* [Your assignment]:
Write out, word for word, only the data from its first line to the line containing "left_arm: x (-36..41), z".

* [Supplied data]:
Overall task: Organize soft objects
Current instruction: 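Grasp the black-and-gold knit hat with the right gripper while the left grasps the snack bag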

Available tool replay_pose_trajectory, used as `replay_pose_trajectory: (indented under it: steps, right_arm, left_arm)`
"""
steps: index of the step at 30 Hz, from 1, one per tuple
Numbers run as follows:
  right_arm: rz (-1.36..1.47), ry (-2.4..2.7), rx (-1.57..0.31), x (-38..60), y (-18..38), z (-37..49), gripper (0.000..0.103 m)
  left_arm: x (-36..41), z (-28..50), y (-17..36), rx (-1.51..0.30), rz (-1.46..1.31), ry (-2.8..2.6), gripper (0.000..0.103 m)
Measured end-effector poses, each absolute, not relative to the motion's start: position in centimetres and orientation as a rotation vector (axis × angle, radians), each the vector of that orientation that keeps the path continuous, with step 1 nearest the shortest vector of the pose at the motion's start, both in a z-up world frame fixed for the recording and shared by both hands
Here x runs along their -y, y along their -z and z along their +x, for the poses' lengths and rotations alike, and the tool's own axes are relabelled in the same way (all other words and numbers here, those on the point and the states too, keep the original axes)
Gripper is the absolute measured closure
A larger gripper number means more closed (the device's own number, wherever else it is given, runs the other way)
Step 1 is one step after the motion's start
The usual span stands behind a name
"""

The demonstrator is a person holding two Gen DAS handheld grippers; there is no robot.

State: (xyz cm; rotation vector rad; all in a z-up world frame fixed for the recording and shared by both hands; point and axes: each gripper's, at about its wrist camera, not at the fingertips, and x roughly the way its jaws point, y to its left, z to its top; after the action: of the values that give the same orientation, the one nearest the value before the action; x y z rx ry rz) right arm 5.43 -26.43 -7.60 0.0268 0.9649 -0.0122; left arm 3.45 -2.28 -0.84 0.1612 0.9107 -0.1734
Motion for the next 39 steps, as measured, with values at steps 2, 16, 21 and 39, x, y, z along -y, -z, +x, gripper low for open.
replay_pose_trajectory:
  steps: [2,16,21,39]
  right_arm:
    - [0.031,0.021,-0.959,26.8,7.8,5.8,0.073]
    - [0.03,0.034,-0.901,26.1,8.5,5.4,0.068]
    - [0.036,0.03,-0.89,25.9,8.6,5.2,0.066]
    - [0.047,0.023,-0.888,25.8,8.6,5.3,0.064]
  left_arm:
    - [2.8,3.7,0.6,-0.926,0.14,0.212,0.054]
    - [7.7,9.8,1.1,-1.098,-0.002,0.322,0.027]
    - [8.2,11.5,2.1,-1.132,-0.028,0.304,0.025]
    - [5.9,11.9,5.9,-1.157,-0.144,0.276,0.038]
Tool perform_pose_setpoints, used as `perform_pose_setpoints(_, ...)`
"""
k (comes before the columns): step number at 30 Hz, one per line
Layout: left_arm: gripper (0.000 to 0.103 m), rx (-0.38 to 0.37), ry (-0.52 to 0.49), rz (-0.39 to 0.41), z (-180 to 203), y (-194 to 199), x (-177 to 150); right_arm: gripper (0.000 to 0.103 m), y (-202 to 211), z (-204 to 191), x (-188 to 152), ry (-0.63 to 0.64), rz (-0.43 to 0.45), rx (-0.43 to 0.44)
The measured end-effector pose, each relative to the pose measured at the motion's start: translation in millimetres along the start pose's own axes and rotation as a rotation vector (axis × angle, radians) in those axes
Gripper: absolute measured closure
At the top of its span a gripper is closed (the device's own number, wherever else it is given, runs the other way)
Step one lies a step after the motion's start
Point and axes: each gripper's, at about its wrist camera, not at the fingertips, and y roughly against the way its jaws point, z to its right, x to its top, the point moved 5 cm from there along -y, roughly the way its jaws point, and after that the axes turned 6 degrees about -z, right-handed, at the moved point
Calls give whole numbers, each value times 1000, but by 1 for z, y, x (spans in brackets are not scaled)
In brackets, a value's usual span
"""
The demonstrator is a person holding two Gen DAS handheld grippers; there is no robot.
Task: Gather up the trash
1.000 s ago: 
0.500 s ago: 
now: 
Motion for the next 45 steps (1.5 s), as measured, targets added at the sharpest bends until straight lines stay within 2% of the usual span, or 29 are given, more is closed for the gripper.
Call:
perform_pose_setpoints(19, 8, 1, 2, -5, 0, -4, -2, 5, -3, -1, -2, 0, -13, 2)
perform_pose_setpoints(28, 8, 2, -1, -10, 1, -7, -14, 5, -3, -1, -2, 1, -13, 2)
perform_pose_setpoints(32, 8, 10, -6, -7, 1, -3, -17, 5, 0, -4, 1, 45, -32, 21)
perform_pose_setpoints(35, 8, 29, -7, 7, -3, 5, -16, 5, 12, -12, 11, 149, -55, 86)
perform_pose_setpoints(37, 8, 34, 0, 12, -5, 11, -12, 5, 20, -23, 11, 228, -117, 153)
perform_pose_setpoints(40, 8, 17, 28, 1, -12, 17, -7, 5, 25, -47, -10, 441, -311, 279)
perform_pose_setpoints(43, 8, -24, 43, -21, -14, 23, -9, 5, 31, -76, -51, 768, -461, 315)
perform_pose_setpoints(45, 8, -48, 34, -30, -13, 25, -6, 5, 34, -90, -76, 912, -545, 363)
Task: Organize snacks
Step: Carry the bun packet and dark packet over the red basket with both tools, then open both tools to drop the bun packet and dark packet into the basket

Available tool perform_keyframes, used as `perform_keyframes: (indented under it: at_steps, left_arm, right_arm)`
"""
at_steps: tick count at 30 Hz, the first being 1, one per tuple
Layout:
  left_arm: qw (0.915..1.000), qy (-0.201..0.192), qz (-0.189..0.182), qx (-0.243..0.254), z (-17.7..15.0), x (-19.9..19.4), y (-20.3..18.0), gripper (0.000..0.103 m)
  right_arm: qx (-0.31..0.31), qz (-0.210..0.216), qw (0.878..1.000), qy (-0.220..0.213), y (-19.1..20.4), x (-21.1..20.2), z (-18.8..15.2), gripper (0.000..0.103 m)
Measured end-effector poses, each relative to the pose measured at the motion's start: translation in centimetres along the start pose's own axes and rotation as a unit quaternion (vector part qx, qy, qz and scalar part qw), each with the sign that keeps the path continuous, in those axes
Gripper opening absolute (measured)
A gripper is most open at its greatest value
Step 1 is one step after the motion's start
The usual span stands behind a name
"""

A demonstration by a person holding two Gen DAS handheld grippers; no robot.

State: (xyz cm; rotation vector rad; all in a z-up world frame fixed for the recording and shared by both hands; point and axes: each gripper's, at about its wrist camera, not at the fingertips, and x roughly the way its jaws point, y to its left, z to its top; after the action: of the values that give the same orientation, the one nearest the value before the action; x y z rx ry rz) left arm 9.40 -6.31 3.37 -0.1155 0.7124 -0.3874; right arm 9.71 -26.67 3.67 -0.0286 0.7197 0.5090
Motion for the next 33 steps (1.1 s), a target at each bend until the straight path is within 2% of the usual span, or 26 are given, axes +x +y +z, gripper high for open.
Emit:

* [Solution to this problem]:
Overall task: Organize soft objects
Current instruction: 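Grasp the black-and-gold knit hat with the right gripper while the left grasps the snack bag
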
Available tool replay_pose_trajectory, used as `replay_pose_trajectory: (indented under it: steps, right_arm, left_arm)`
"""
steps: index of the step at 30 Hz, from 1, one per tuple
Numbers run as follows:
  right_arm: rz (-1.36..1.47), ry (-2.4..2.7), rx (-1.57..0.31), x (-38..60), y (-18..38), z (-37..49), gripper (0.000..0.103 m)
  left_arm: x (-36..41), z (-28..50), y (-17..36), rx (-1.51..0.30), rz (-1.46..1.31), ry (-2.8..2.6), gripper (0.000..0.103 m)

With that, the exercise is finished.